Sampling and Uncertainty

Can We Trust Our Estimates?

Carolina Torreblanca

University of Pennsylvania

Global Development: Intermediate Topics in Politics, Policy, and Data

PSCI 3200 - Spring 2026

Today


  1. Know your sample
  2. Getting it right on average
  3. Quantifying how off you are

Your Research Design is due March 18.

Know Your Sample

Your Data Can Only Speak to What Is In It


Before you run a single analysis, ask:

  • What is my unit of observation?
  • What units are in my sample?
  • What units are left out?

Your data cannot tell you anything about anything else!

A cautionary tale

What Went Wrong?

The pollsters were certain Dewey would win.

  • Gallup, Roper, and Crossley all predicted a comfortable Dewey victory
  • They used quota sampling: interviewers chose respondents matching demographic quotas
  • But interviewers gravitated toward wealthier, more accessible, more Republican-leaning people
  • The sample was big. That was not the problem.
  • The problem was who was in it and who was not.

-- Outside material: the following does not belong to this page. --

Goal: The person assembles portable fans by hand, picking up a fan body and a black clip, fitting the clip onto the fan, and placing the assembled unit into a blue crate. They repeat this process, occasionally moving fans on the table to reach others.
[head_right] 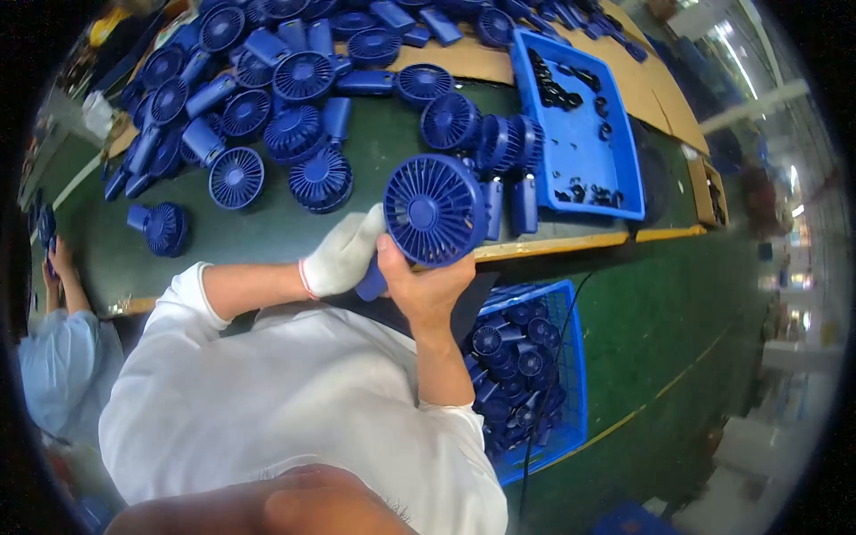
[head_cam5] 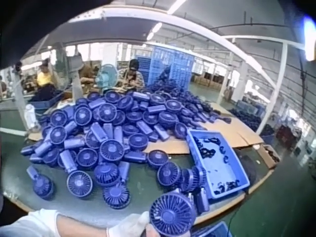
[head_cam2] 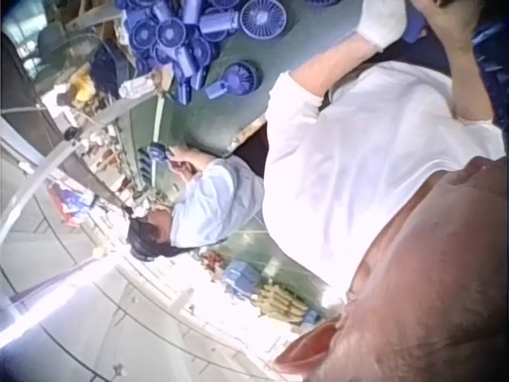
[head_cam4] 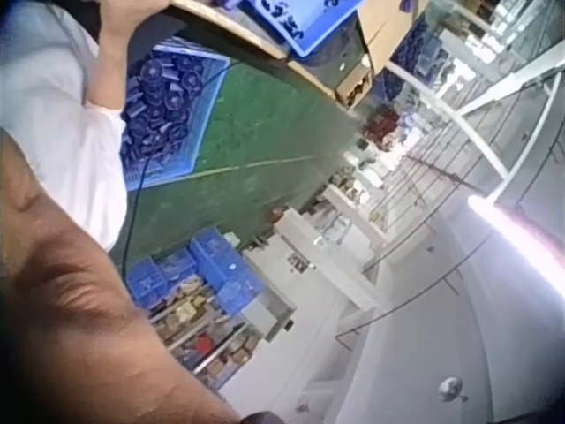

This Happens in Research Too

  • Survey only urban areas: miss rural poverty
  • Phone surveys: miss people without phones
  • Only villages near roads: miss remote populations
  • Household surveys: miss homeless, displaced, migrant populations
  • Voluntary response: people with strong opinions over-represented

Statistics Have Your Back

Let’s Measure Average Height at Penn


There are about 25,000 students. We cannot measure all of them. So we grab 30 at random.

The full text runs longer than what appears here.